Thomas W. Geisbert, an Ebola specialist at the University of Texas Medical Branch in Galveston, said he is excited about the potential of this screening approach. But he is skeptical that these two drugs would work well in people. He has seen too many medications that looked promising in rodents fail to save monkeys with Ebola. Some of them made the monkeys die even faster, he said.
It will also be difficult to find drugs that work better than TKM-Ebola and ZMapp seem to, Geisbert said.
“Those two drugs are amazing. They’re so far above everything else, they’re ridiculous,” he said. “I never thought you’d see a point where you’d have drugs that would completely, 100 percent protect monkeys.”

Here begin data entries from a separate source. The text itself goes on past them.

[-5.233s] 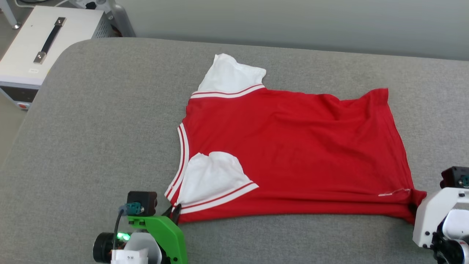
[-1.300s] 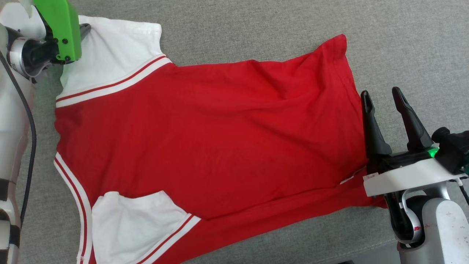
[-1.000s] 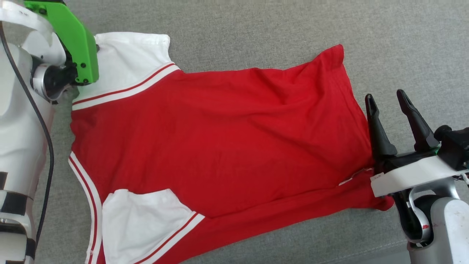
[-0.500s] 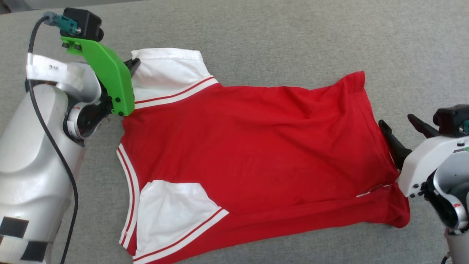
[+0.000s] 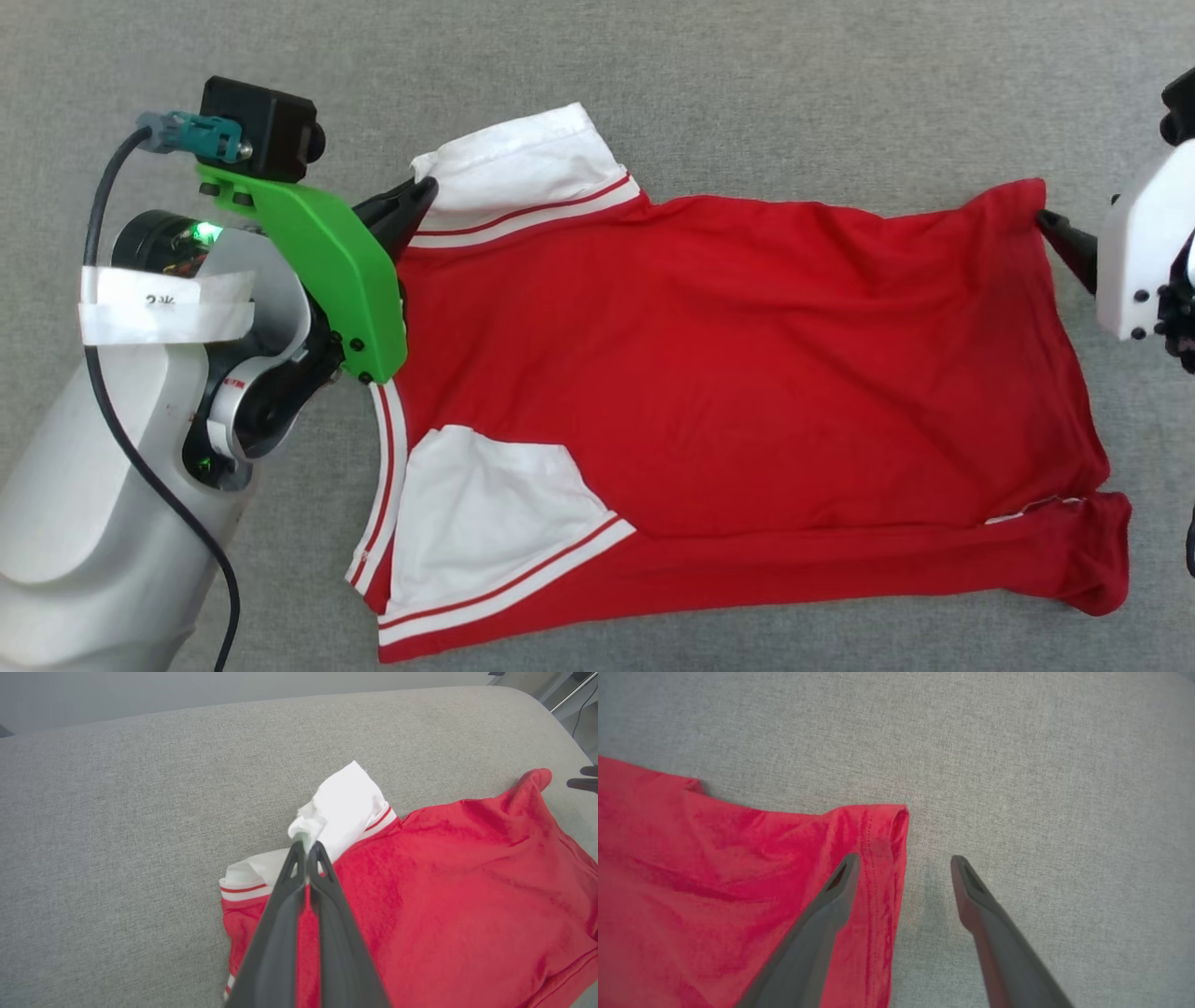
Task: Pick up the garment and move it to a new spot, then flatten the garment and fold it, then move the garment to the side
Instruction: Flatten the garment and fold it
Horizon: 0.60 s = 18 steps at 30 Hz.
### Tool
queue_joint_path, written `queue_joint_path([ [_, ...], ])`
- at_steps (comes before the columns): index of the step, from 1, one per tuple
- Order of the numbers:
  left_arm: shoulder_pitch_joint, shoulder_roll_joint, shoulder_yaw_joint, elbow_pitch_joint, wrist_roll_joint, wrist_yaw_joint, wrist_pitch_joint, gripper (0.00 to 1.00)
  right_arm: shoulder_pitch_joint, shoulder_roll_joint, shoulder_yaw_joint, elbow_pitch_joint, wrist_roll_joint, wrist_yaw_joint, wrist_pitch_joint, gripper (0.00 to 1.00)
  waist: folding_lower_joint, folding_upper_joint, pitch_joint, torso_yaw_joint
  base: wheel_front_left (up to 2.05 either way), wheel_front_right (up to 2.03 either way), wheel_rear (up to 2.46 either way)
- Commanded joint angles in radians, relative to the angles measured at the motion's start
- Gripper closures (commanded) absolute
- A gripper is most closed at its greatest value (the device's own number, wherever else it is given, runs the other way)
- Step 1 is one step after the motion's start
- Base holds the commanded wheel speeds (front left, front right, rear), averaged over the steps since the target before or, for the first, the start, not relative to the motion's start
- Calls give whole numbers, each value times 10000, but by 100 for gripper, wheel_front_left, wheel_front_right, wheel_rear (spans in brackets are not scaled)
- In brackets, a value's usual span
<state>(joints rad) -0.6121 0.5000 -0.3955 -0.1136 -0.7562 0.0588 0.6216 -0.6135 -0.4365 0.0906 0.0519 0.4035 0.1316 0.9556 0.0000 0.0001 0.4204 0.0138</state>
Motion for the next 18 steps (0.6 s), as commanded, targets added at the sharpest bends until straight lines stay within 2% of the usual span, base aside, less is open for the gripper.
queue_joint_path([
  [1,181,41,11,-188,56,76,0,100,-283,19,88,230,-31,-9,120,0,0,-1,347,343,0,0,0],
  [12,203,-56,-143,-748,217,99,-223,100,-1072,-168,690,1894,-164,-9,162,0,0,-1,783,753,0,0,0],
  [18,205,-75,-180,-524,230,-5,-409,100,-834,-449,1611,2300,123,-9,-98,0,0,-1,959,807,0,0,0],
])
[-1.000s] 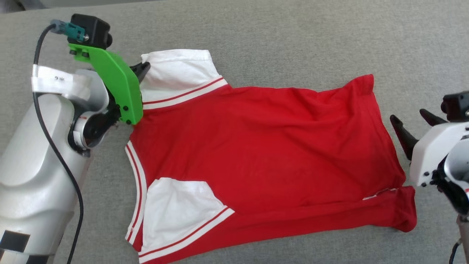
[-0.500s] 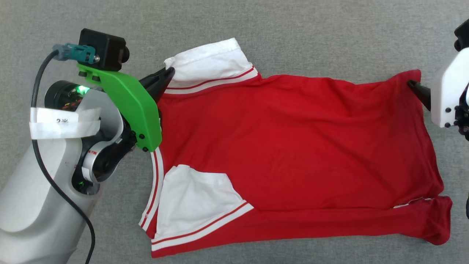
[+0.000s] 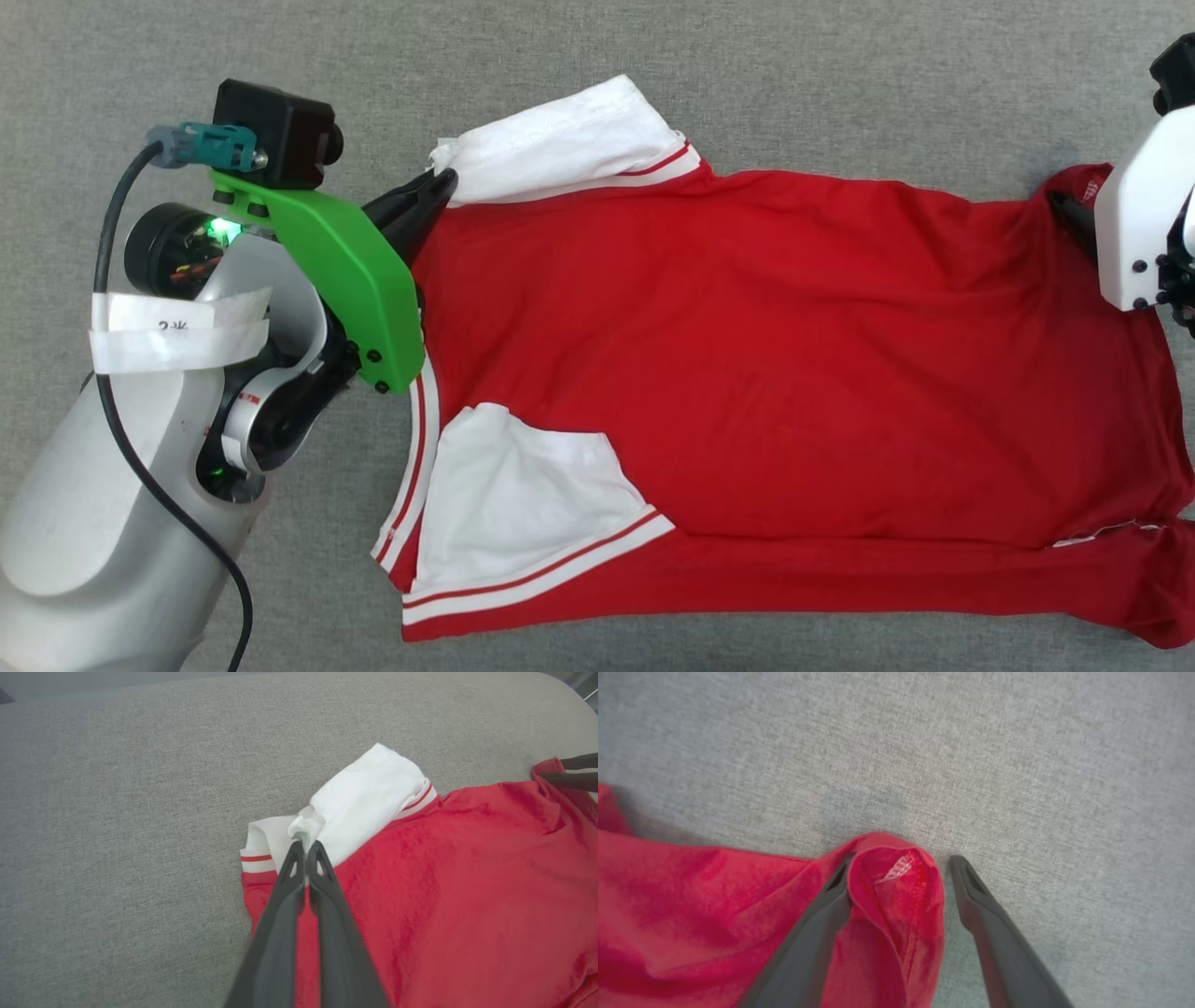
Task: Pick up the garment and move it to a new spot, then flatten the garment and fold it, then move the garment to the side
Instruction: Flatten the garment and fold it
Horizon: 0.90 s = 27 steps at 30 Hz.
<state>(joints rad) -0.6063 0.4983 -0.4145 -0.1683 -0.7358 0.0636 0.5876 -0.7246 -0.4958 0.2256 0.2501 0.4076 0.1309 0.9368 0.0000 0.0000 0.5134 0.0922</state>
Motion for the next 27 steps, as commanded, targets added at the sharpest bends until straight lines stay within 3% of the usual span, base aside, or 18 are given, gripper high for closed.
queue_joint_path([
  [1,150,-56,13,70,23,-62,-94,100,340,114,368,366,190,-2,99,0,0,0,35,26,0,0,0],
  [2,151,-48,22,132,26,-70,-125,100,413,71,500,410,326,-2,115,9,0,0,39,27,0,0,0],
  [3,149,-45,31,184,33,-72,-156,100,465,26,587,445,435,-2,119,61,0,0,33,29,0,0,0],
  [4,147,-45,57,261,39,-65,-211,100,520,-27,673,475,557,-2,101,100,0,0,13,27,0,0,0],
  [11,190,-54,210,837,36,-108,-633,100,600,-269,567,666,867,-2,-585,100,0,0,-346,-45,0,0,0],
  [27,894,-152,339,1525,-102,10,-1298,100,1362,-158,-873,1049,1375,-2,-3818,100,0,0,-1762,-190,0,0,0],
])
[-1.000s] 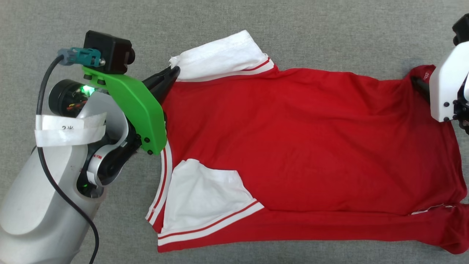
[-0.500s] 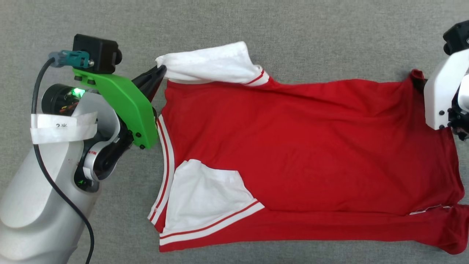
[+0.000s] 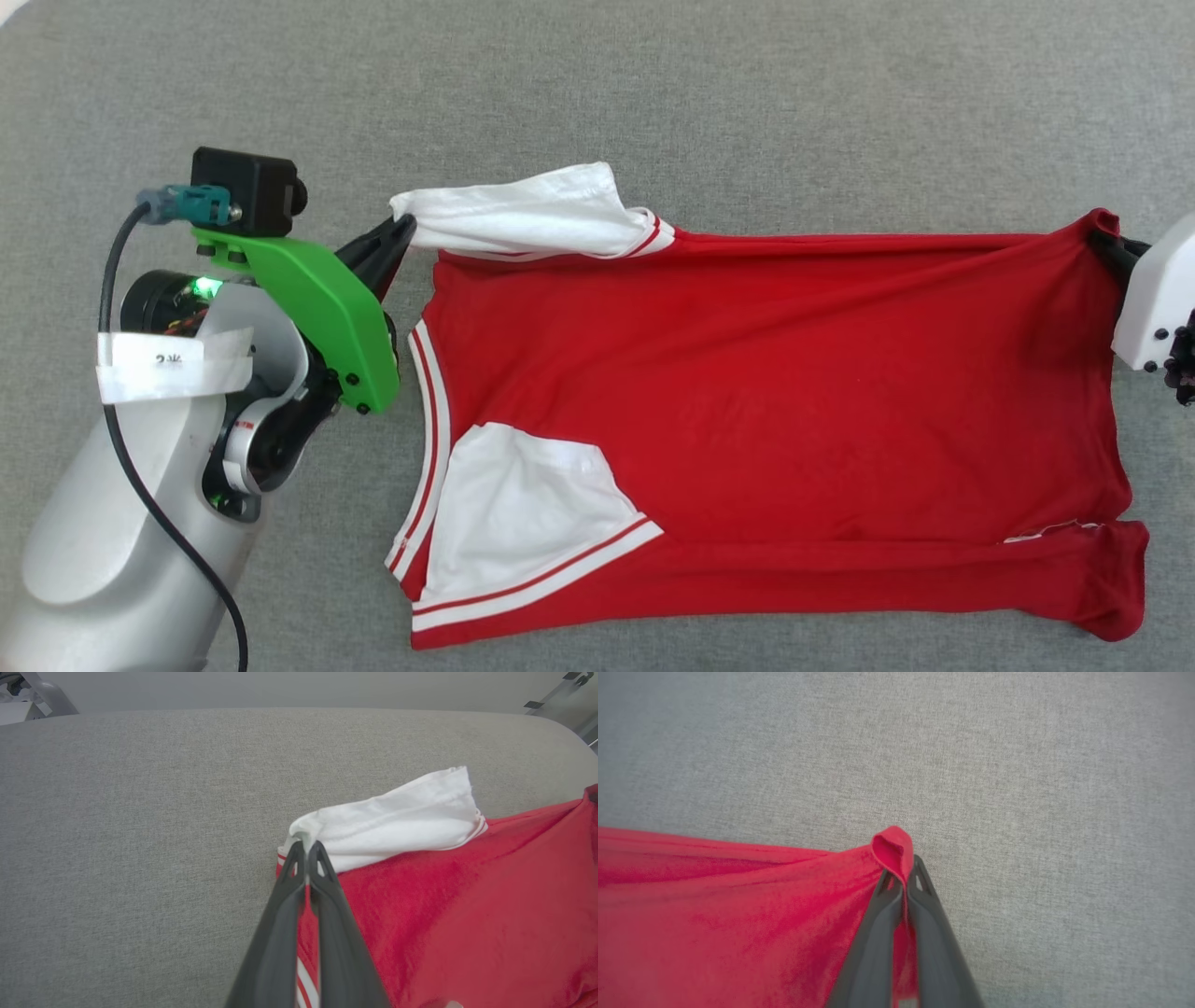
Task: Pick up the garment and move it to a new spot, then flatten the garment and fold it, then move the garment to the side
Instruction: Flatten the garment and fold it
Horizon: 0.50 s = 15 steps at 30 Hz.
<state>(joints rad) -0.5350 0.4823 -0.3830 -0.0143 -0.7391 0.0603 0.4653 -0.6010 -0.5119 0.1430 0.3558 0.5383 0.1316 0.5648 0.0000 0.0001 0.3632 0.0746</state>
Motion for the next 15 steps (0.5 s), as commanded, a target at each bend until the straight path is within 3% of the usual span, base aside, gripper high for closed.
queue_joint_path([
  [1,261,9,29,-52,-81,67,-94,100,206,11,-72,-43,158,-9,-280,100,0,-1,-337,-9,0,0,0],
  [15,2381,180,-218,-988,-389,440,-66,100,2544,-671,302,-747,1349,-9,-2396,100,0,-1,-1540,350,0,0,0],
])
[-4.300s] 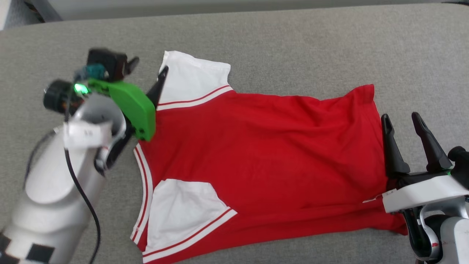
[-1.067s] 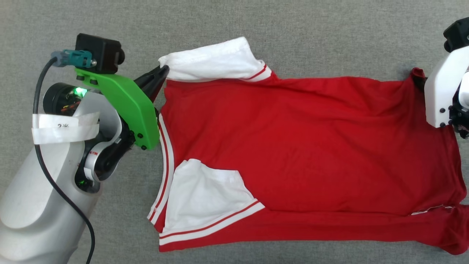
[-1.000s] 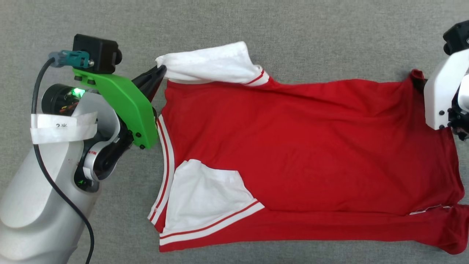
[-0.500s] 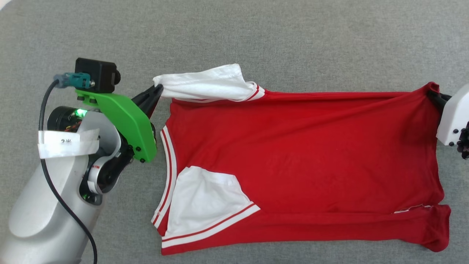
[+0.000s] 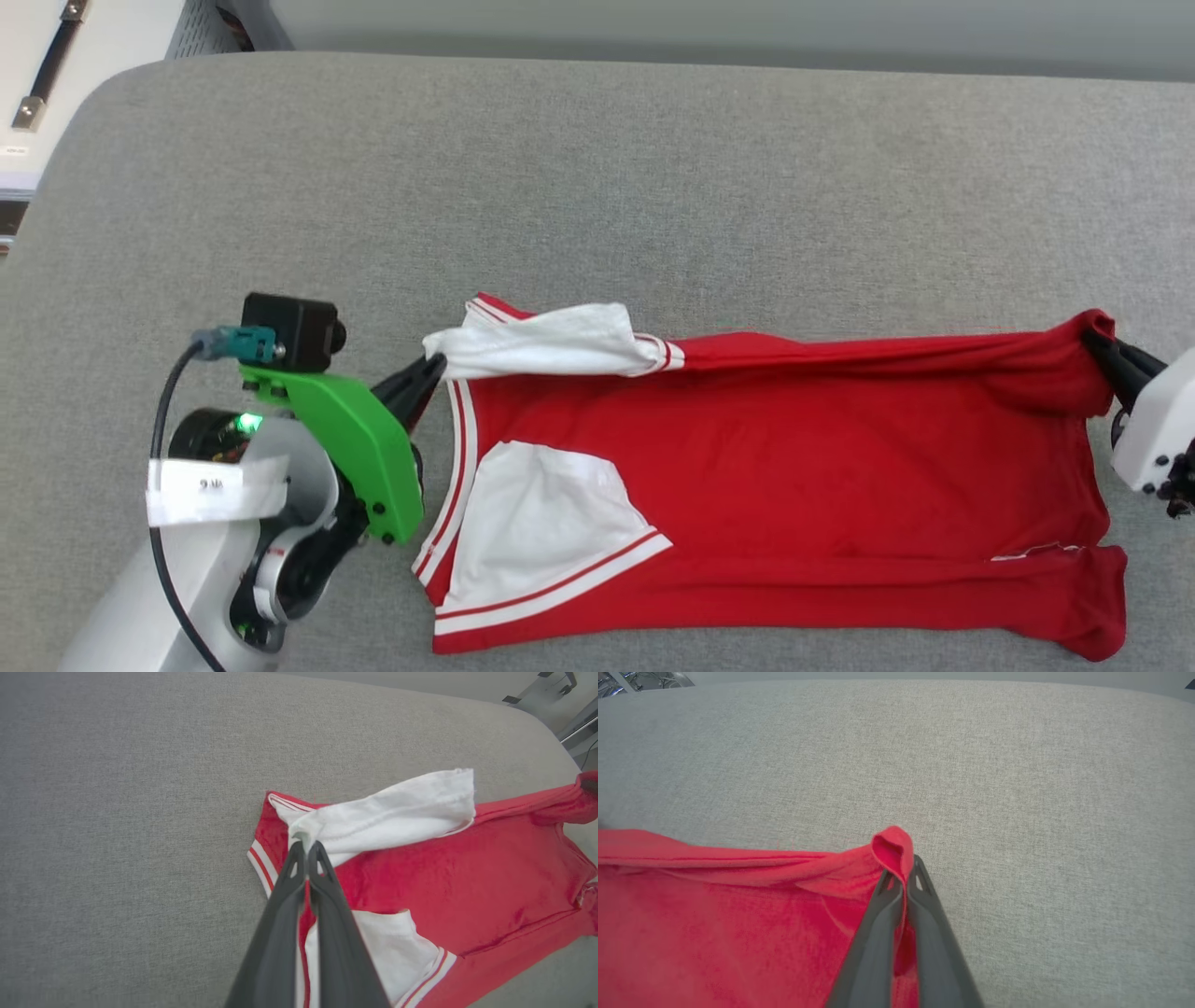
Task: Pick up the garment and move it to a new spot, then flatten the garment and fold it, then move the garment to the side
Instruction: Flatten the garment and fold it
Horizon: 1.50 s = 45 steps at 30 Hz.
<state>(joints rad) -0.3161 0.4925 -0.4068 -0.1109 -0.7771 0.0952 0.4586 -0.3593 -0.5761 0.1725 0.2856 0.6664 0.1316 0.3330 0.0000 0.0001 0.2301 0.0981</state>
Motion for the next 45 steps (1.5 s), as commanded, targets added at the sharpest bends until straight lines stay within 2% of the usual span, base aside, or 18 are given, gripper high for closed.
queue_joint_path([
  [1,369,115,4,-70,-12,144,13,100,286,-44,6,-84,158,-9,-151,100,0,-1,-254,121,0,0,0],
  [9,1747,299,-462,-282,-40,297,202,100,1683,-511,453,-589,566,-9,-551,100,0,-1,-712,227,0,0,0],
  [16,2515,422,-813,-167,-9,425,382,100,2750,-1032,710,-1116,778,-9,-473,100,0,-1,-988,233,0,0,0],
  [24,2503,341,-1344,581,372,266,374,100,3267,-1512,1264,-1439,145,-9,-452,100,0,-1,-921,122,0,0,0],
  [31,2191,77,-1681,1402,567,-14,210,100,3092,-1459,1563,-1290,-302,-9,-493,100,0,-1,-617,48,0,0,0],
  [32,2139,44,-1730,1524,601,-53,189,100,3062,-1439,1625,-1235,-358,-9,-466,78,0,-1,-582,46,0,0,0],
  [33,2100,19,-1761,1613,622,-79,174,100,3036,-1404,1644,-1182,-381,-9,-461,50,0,-1,-560,44,0,0,0],
  [34,2055,-5,-1805,1720,649,-111,169,100,2998,-1350,1678,-1141,-384,-9,-462,0,0,-1,-535,46,0,0,0],
  [35,2024,-25,-1830,1795,660,-131,163,76,2970,-1312,1710,-1120,-372,-9,-460,0,0,-1,-516,49,0,0,0],
  [36,1983,-34,-1866,1881,706,-148,140,13,2942,-1269,1749,-1088,-332,-9,-423,0,0,-1,-501,50,0,0,0],
  [37,1956,-42,-1885,1950,745,-153,106,0,2919,-1249,1794,-1076,-320,-9,-391,0,0,-1,-501,50,0,0,0],
  [45,1915,-247,-1858,2309,760,-174,-372,0,2899,-1130,1941,-1136,190,-9,111,0,0,-1,-998,0,0,0,0],
])
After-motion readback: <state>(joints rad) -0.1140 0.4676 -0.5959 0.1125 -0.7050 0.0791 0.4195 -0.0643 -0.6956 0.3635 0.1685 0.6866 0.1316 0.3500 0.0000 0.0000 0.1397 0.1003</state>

Geisbert thinks the two drugs identified by the new study should be tested immediately in monkeys. If they were effective, that would be fantastic, he said, because of the difference in cost and ease of distribution.
Even if they are not as good at reversing the disease, they might be useful in preventing people from contracting the Ebola virus, a role that doesn’t make sense for TKM-Ebola or ZMapp because of their cost, he said.
White and Olinger said they expect a combination of drugs will be needed to combat Ebola. The team is now looking at already-approved drugs in combinations of two and three, hoping to do for Ebola what combination therapies have done for the treatment of AIDS.
White said the one thing that worries her about the screening results is that people will think that if they pop readily available pills, they will be magically protected against a deadly disease.
“I can’t say that it wouldn’t work,” she said, “but we’re not there yet.”